### Required work
Find the line with "Please put points on the dark brown" in the records below. Copy it and every line after it, up to and including the line with "Machine-readable labels follow".

### Supplied entries
--------
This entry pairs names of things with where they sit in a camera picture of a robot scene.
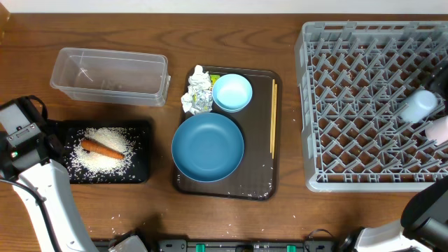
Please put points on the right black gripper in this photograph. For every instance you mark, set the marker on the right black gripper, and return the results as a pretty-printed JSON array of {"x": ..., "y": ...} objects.
[{"x": 439, "y": 79}]

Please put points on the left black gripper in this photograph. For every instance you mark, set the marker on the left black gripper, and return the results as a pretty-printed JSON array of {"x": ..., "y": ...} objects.
[{"x": 48, "y": 131}]

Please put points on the light blue cup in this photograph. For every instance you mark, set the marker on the light blue cup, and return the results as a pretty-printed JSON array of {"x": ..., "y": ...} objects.
[{"x": 417, "y": 106}]

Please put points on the white cup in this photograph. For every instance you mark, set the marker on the white cup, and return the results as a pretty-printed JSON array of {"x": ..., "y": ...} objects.
[{"x": 437, "y": 131}]

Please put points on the white rice pile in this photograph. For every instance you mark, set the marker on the white rice pile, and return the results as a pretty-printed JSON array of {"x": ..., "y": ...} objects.
[{"x": 83, "y": 162}]

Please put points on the orange carrot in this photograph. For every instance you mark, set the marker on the orange carrot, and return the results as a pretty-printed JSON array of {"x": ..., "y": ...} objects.
[{"x": 95, "y": 147}]

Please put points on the dark blue plate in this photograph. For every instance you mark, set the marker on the dark blue plate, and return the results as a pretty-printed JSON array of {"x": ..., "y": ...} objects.
[{"x": 207, "y": 147}]

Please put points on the light blue bowl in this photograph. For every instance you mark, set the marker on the light blue bowl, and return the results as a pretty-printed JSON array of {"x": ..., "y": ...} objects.
[{"x": 232, "y": 92}]

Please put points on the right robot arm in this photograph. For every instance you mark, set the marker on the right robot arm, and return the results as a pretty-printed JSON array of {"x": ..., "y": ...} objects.
[{"x": 423, "y": 224}]

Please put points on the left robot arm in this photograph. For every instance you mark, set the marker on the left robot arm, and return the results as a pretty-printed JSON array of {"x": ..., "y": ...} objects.
[{"x": 46, "y": 193}]

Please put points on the grey dishwasher rack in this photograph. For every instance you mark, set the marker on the grey dishwasher rack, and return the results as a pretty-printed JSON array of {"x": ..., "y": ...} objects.
[{"x": 353, "y": 78}]

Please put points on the black plastic tray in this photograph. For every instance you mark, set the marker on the black plastic tray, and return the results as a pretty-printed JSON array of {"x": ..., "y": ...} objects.
[{"x": 139, "y": 174}]

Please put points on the clear plastic bin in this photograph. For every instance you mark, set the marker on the clear plastic bin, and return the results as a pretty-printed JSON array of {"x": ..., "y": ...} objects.
[{"x": 109, "y": 76}]

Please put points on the crumpled white wrapper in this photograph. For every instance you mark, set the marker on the crumpled white wrapper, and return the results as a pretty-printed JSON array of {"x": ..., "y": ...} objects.
[{"x": 199, "y": 98}]

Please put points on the dark brown serving tray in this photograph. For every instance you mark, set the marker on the dark brown serving tray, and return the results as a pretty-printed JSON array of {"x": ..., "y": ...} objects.
[{"x": 256, "y": 176}]

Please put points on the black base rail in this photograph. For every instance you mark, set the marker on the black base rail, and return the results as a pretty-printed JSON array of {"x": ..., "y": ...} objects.
[{"x": 174, "y": 245}]

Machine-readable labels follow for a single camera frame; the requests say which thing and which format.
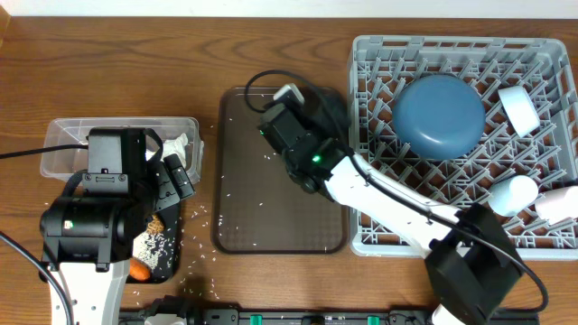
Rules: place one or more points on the white tissue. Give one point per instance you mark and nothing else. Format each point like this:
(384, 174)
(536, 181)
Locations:
(176, 146)

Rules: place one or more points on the brown food scrap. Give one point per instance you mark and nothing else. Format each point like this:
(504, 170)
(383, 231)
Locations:
(155, 225)

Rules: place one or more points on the blue plate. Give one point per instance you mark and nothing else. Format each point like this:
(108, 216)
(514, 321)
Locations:
(441, 117)

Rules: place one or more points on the orange carrot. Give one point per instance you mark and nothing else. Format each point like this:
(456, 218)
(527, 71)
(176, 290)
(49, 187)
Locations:
(139, 271)

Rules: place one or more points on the white paper cup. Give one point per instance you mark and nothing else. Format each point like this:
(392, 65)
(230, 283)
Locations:
(509, 197)

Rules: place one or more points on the light blue rice bowl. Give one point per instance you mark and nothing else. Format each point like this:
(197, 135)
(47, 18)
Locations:
(520, 109)

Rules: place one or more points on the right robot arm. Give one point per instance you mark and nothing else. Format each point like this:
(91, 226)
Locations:
(471, 263)

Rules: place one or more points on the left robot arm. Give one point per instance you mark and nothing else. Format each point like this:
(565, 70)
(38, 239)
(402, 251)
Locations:
(89, 230)

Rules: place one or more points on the brown serving tray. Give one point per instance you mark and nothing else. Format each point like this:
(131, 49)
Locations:
(258, 210)

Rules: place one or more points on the clear plastic bin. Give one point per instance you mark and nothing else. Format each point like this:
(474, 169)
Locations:
(171, 129)

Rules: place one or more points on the black bin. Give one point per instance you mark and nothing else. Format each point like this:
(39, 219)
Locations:
(172, 220)

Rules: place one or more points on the pile of white rice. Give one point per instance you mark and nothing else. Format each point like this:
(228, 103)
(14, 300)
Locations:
--------
### Expected answer
Please put points on the dark brown serving tray in this photograph. For every instance you mark, set the marker on the dark brown serving tray, and return the results as a pretty-printed JSON array of {"x": ..., "y": ...} objects.
[{"x": 256, "y": 176}]

Please put points on the black base rail in this photograph. For every instance you mark, set the marker on the black base rail, and return the results as a pretty-printed JSON array of {"x": ..., "y": ...} objects.
[{"x": 174, "y": 245}]

Machine-readable labels follow for a single camera frame; the requests say which thing and which format.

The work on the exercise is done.